• hoca nasreddin, camiie gidip vaaz dinlemiş bir gün.

    vaiz efendi cennetin güzelliklerini sayıp dökmüş, sonra da ''kimler cennete gitmek istiyor'' diye sormuş cemaate. hocamız hariç, bütün eller kalkmış. bunu farkeden vaiz, ''kimler cehenneme gitmek istiyor'' diye buyurmuş. bu kez hiçbir el kalkmamış, hocanınki dahil. pek şaşıran vaiz, sormuş: ''peki sen nereye gitmek istiyorsun hoca?''

    nasreddin hoca cevabı yapıştırmış: ''ben yerimden memnunum''.

    yaşa var ol hocam!
  • cogunlukla olumle eslestirilse de aslinda hayatin kendisi icinde de obur dunyayi tecrube ediyor lakin bunu farketmiyoruz. aslina bakilirsa hayatla ilgili verilen her radikal karar, bizi bir obur dunyaya atiyor. mesela askere gitmeye karar verirseniz, kisla sizin obur dunyaniz olur, zira yasadiginiz tecrube alisageldiginiz hayattan tamamen farklidir. amerika'ya gidip calismak isterseniz jfk'de aktarma yaptiginiz terminal sizin arafiniz olur. yurtdisindaki hayatinizi birakip geri turkiye'ye donerseniz de eve donmekten ziyade aslinda o yillar suresince tamamen baska bir obur dunyaya donusmus bir yere adim atmis olursunuz.

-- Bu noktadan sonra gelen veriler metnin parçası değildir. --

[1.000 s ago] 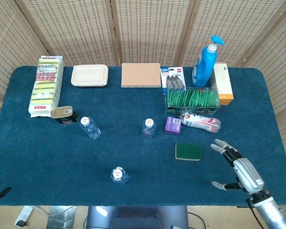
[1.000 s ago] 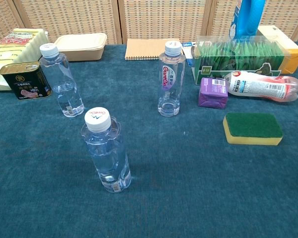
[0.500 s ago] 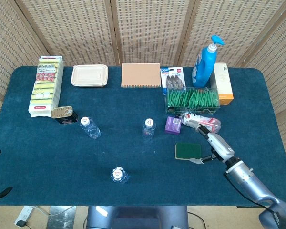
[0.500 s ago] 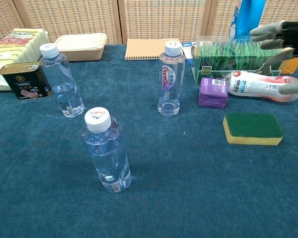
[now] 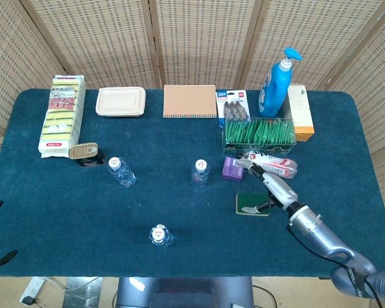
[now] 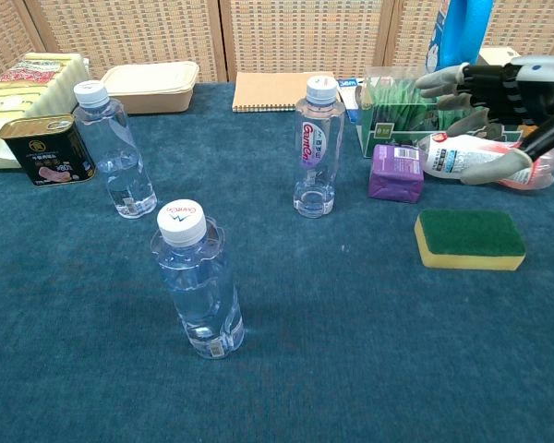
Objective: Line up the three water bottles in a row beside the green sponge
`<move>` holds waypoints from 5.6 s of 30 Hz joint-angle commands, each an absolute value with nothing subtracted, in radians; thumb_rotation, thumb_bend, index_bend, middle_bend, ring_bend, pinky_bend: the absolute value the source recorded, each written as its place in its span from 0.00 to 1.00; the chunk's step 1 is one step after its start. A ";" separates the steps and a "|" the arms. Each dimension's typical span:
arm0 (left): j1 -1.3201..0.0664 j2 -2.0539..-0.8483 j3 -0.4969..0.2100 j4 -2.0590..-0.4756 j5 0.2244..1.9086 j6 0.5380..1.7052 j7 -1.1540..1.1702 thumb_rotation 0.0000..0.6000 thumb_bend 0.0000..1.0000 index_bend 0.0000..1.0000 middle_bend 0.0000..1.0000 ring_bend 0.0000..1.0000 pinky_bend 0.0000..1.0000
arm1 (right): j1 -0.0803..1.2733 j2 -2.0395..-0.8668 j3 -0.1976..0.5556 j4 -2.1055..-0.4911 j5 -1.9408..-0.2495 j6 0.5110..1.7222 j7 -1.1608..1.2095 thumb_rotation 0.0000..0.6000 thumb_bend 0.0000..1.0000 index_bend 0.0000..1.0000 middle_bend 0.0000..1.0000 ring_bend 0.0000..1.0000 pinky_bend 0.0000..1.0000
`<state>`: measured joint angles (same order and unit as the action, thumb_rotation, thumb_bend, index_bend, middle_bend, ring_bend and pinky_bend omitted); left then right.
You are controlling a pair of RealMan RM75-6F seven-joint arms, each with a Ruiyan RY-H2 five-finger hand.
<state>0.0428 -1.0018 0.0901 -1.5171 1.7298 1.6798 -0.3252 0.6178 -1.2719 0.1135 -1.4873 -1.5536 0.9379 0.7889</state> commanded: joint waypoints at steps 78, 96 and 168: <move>0.030 -0.992 0.099 -1.529 1.727 1.657 -0.346 1.00 0.07 0.00 0.00 0.00 0.00 | 0.641 -1.495 0.157 -1.430 -1.384 0.992 0.460 1.00 0.29 0.53 0.62 0.55 0.70; 0.030 -0.991 0.102 -1.527 1.733 1.664 -0.354 1.00 0.07 0.00 0.00 0.00 0.00 | 0.625 -1.424 0.103 -1.467 -1.443 0.978 0.463 1.00 0.13 0.19 0.17 0.13 0.44; -0.516 -1.610 0.156 -1.272 1.886 1.283 -0.865 1.00 0.07 0.00 0.00 0.00 0.03 | -0.022 -0.960 -0.166 -1.732 -1.792 1.647 0.320 1.00 0.00 0.07 0.01 0.00 0.08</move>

    obur dunyaya nasil giris yaptiginiz uyum saglayabilmeniz icin onemlidir. oyunlarda oldugu gibi geldiginiz obur dunyanin da baslangicinin kolay, ogretici, keyifli olmasi, tutorial kivaminda ilerlemesi iyidir. aksi halde damdan duser gibi geldiginiz dunyada bocalar sikinti yasarsiniz. mesela geldiginiz obur dunyada yapmaniz gereken ilk is oranin en guzel taraflariyla tanismak, en harika kisimlarini tecrube etmek olmalidir. bu sekilde geldiginiz yeri hemen sevecek, cok daha kolay adapte olacaksiniz.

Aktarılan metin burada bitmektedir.